Senin nereden geldigini biliyorum bu konuya ama ben o kadar anti patik degilim ozellikle Bristol Zoo dan dolayi. Goriller uzerine yazdigim yaziyi okudun du dimi? Ingilterede ilk goril bristol zoo ya getirilmis. Ulke capinca ilgi cekmis. Ilk getirelin adi Arfi, Arfi yi izlemeye gelen kadinlardan birisi bir gun kalabaligin icinde ona baktigini gormus.

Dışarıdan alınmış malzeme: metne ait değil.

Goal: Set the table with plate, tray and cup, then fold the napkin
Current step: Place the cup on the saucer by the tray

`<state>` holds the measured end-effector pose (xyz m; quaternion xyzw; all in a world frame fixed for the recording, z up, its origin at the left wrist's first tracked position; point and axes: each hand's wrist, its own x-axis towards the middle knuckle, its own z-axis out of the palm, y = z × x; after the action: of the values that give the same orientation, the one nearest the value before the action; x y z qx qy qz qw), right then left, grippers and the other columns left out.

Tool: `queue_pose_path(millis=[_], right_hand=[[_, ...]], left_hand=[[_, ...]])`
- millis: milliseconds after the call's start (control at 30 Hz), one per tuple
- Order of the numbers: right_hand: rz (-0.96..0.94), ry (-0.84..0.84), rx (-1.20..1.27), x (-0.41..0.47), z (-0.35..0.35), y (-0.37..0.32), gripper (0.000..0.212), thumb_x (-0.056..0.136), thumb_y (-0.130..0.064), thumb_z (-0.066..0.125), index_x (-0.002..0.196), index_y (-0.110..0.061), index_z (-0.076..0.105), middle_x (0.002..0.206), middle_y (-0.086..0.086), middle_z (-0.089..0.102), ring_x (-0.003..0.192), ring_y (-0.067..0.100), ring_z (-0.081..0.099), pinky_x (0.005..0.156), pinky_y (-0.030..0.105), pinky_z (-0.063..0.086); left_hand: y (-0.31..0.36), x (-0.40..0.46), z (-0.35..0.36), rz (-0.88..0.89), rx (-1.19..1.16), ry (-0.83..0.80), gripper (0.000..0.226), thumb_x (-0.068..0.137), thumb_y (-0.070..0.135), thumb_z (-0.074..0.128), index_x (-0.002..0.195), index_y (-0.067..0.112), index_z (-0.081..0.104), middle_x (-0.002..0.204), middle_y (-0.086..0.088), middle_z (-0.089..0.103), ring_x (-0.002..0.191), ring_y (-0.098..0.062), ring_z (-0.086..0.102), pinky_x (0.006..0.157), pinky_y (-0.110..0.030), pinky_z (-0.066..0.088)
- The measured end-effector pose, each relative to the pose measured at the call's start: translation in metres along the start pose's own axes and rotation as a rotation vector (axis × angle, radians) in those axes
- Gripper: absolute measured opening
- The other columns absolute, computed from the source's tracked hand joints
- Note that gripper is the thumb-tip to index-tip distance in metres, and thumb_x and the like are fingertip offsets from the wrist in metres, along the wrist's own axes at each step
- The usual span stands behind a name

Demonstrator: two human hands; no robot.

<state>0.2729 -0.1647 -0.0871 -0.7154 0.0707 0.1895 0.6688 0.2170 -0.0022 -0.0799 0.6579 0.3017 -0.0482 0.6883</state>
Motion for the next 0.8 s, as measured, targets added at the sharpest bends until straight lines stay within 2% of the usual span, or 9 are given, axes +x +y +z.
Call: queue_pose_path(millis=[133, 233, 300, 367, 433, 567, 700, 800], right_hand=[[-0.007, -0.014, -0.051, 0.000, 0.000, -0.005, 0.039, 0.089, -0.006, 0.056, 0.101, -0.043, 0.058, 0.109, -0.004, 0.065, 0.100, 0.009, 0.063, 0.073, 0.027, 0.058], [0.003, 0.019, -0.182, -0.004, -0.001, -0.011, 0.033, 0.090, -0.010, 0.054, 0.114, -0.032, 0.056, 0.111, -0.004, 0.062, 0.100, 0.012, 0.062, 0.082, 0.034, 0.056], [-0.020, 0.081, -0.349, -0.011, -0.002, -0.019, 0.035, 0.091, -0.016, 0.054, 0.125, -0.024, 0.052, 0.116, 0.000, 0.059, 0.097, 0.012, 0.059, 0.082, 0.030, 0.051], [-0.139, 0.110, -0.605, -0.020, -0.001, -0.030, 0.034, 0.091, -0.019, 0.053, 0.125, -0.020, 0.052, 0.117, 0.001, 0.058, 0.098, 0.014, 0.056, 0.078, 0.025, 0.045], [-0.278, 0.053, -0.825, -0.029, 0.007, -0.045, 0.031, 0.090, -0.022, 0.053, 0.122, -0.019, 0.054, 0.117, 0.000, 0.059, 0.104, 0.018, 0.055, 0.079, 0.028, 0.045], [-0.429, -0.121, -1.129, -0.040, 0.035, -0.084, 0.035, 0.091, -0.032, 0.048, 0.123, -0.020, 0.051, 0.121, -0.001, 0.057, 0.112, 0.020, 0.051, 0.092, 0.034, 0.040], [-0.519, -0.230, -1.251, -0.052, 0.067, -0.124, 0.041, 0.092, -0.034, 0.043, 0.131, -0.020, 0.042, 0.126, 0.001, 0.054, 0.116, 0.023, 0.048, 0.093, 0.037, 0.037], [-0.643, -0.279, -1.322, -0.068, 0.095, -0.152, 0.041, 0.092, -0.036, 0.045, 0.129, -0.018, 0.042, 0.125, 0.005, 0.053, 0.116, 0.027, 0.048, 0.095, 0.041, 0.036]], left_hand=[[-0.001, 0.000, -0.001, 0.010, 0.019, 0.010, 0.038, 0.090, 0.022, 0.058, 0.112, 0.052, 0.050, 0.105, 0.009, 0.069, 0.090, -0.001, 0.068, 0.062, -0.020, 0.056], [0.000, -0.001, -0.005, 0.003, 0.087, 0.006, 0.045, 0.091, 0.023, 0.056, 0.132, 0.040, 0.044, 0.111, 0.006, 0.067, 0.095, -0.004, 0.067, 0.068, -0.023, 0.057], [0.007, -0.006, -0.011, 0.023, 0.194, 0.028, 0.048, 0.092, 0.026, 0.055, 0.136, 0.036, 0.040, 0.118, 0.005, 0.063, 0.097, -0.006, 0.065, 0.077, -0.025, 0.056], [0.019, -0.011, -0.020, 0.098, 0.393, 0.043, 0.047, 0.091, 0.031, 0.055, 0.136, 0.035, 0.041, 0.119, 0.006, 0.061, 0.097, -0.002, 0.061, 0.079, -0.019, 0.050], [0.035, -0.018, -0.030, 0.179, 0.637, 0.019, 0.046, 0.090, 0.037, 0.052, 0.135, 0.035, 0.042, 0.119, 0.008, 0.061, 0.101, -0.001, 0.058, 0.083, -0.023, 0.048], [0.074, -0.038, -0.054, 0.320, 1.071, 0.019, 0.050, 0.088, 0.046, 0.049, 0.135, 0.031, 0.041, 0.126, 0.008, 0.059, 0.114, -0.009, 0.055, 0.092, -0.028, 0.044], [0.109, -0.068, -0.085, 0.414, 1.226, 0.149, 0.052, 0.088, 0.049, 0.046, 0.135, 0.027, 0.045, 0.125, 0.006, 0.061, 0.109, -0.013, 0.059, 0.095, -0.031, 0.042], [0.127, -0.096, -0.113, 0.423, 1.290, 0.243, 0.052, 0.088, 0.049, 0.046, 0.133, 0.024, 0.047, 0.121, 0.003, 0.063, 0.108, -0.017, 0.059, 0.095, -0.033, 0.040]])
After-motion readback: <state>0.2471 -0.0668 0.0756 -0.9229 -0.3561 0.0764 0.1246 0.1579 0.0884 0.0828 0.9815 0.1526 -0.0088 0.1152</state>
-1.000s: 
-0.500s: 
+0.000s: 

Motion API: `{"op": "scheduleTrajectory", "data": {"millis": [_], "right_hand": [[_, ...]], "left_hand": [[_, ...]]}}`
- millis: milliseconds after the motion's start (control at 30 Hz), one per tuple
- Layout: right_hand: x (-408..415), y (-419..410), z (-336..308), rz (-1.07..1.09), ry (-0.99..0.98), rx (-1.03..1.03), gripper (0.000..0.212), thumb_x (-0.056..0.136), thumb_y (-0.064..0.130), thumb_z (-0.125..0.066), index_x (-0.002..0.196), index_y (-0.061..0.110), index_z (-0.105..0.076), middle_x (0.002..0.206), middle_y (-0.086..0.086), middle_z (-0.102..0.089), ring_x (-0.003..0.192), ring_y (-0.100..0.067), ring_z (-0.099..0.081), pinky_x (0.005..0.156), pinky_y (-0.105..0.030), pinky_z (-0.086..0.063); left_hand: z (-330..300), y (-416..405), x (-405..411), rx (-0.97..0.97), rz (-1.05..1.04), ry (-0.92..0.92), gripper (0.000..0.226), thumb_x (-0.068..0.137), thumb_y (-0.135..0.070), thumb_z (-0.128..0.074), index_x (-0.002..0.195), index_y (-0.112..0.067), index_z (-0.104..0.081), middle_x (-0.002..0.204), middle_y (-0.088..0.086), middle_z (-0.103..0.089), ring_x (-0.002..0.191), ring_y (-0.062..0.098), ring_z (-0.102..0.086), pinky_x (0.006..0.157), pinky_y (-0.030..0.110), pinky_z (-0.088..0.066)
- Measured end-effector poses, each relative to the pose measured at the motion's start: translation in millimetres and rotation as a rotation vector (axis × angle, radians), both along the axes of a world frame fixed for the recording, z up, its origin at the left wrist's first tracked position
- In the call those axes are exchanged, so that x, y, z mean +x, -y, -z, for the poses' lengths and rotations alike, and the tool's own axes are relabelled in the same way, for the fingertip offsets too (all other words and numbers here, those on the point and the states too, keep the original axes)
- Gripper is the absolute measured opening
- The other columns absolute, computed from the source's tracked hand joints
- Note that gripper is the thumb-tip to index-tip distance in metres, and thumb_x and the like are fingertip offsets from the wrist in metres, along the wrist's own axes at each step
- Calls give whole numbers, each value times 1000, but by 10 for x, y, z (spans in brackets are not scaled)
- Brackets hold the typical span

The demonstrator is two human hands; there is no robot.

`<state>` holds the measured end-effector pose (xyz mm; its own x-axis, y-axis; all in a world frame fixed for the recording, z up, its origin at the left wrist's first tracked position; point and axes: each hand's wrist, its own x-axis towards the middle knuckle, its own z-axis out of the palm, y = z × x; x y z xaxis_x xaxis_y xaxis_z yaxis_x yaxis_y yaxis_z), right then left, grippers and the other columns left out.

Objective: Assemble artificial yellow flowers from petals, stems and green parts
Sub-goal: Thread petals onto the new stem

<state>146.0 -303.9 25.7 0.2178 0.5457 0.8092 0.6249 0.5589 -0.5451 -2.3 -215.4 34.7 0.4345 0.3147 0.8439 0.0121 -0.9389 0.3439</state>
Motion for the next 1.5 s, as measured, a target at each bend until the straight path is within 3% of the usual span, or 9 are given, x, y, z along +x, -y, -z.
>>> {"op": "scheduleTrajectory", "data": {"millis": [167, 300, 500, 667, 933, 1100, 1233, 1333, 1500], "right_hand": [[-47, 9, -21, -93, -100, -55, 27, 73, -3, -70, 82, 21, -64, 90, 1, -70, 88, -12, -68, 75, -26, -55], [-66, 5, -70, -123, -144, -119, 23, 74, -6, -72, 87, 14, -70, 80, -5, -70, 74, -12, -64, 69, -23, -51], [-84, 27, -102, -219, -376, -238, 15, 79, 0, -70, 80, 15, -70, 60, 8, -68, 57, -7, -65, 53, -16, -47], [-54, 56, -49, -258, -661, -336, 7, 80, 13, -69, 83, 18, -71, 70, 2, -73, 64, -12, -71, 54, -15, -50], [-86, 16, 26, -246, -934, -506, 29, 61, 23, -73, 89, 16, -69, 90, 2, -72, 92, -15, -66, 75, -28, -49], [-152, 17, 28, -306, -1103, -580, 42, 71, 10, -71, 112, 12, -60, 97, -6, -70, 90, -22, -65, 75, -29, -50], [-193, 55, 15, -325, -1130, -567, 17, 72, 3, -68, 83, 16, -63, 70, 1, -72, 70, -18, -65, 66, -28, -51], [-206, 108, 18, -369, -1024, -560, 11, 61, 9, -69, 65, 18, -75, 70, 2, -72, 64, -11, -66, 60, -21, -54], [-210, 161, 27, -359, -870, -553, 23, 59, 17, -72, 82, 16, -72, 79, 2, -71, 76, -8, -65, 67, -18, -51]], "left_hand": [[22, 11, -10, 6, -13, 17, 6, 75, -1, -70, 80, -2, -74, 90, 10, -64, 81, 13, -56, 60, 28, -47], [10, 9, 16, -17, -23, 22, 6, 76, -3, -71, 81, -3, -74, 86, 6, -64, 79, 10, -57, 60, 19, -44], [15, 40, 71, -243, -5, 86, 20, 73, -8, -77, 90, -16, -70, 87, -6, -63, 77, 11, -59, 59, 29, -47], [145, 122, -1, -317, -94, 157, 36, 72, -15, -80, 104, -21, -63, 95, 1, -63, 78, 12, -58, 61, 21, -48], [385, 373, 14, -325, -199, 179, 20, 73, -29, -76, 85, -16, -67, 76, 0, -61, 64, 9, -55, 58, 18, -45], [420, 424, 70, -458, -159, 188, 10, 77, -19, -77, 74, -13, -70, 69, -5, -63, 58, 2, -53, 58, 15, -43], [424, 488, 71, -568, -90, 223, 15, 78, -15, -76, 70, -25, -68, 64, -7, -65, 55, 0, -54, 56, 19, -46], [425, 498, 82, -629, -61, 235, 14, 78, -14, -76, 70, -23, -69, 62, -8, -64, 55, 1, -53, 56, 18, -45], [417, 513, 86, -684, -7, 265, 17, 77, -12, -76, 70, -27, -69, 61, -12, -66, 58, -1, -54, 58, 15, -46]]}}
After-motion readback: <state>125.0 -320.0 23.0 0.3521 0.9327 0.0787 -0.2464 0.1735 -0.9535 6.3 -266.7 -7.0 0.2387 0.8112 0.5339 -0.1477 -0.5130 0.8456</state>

Cok heyecanlanmis bu kalabalik da niye bana bakiyor diye. (Dip not buradaki gorilin bolgesinde onun gozune dik bakmayin bunu bir ustuluk kurma olarak alabilir diye uyari var.) Neyse kadin heyecanlanmis ve biraz daha yaklasmis. O kadar kisinin gozleri onunde goril kadinin uzerine isemis. Bu goril olunce bile olusu mumyalanmis onu da calmislar (bir grup universite ogrencisi) daha sonra bulundu Arfi simdi Bristol Muzesinde duruyor. Eger hayvanat bahcesinde bakim iyi ise itirazim olmuyor.
Doğru o yazının yorumlarında da konuşmuştuk. Gene de ben Wild Life Parklara, Hayvanat Bahçelerinden daha sıcak bakıyorum! Daha çok doğal ortamlarındaymış gibi geliyor hayvancıklar. Onların kocaman paralara bu yerlere satıldığını, annelerinden ailelerinden kopartılarak oralara getirildiklerini ve insanoğlunun bundan çıkar sağladığını düşününce kötü oluyorum :( Neyse, yumurta, tavuk misali bir döngü bu!